Changes in the liver function tests during the attacks of familial mediterranean fever


Korkmaz C., Kasifoglu T.

RHEUMATOLOGY INTERNATIONAL, cilt.27, sa.4, ss.395-398, 2007 (SCI-Expanded) identifier identifier identifier

  • Yayın Türü: Makale / Tam Makale
  • Cilt numarası: 27 Sayı: 4
  • Basım Tarihi: 2007
  • Doi Numarası: 10.1007/s00296-006-0226-0
  • Dergi Adı: RHEUMATOLOGY INTERNATIONAL
  • Derginin Tarandığı İndeksler: Science Citation Index Expanded (SCI-EXPANDED), Scopus
  • Sayfa Sayıları: ss.395-398
  • Anahtar Kelimeler: familial Mediterranean fever, hyperbilirubinemia, liver functions, acute phase reactants, URIDINE-DIPHOSPHATE-GLUCURONOSYLTRANSFERASE, NECROSIS-FACTOR-ALPHA, GILBERTS-SYNDROME, POLYSEROSITIS, HYPERBILIRUBINEMIA, BILIRUBIN, HEPATITIS, FAILURE, GENE
  • Eskişehir Osmangazi Üniversitesi Adresli: Evet

Özet

The present study aims to investigate whether or not FMF patients display abnormal liver functions during attack periods.

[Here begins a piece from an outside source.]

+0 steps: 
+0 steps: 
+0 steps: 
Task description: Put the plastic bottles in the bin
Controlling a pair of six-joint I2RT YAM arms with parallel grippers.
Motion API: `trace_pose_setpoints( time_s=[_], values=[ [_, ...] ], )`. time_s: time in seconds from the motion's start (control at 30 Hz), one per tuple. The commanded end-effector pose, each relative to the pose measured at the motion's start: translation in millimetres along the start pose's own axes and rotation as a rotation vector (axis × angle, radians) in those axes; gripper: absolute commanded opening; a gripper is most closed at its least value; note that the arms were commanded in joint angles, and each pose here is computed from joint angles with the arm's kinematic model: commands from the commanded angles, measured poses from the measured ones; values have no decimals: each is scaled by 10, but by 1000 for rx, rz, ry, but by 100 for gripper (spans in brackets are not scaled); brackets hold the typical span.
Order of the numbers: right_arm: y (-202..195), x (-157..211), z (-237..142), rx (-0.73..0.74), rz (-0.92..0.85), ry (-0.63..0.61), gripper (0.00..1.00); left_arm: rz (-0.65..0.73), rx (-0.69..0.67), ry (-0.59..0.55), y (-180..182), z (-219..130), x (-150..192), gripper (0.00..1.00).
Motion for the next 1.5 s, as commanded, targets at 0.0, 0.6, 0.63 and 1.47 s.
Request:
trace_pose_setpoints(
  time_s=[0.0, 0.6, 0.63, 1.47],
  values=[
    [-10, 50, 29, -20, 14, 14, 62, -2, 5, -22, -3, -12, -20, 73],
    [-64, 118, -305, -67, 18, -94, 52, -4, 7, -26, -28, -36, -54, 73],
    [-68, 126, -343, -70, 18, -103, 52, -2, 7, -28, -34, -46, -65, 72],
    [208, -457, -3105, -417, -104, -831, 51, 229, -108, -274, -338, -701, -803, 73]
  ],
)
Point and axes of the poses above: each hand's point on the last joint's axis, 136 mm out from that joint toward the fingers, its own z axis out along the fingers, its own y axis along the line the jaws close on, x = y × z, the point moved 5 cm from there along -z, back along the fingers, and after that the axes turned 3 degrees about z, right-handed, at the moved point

About 41 consecutive FMF patients with attacks were enrolled on this study. Bilirubin levels, liver transaminases, erythrocyte sedimentation rate and C-reactive protein (C-RP) levels were determined within the first 72 h after the onset of attacks. This procedure could be performed on only 28 of these 41 FMF patients, 4 weeks after the attack of the patients' had completely disappeared. As for the disease control group, 44 patients were determined to be eligible for the study. Another 31 healthy individuals were also included. Hyperbilirubinemia was determined in 11 of the 41 patients (26.8%) with FMF. The number of FMF patients with hyperbilirubinemia was significantly higher than in DC and HC (P < 0.001, P = 0.03, respectively). Levels of liver transaminases slightly increased in four patients with FMF during the attack and two of these four patients had also mild hyperbilirubinemia. A significant correlation was found between C-RP levels and total and unconjugated bilirubin levels in FMF patients with attack (r = 0.43, P = 0.01; r = 0.40, P = 0.02, respectively). In conclusion, mild hyperbilirubinemia may occur in one-fourth of the patients with FMF during the attack period.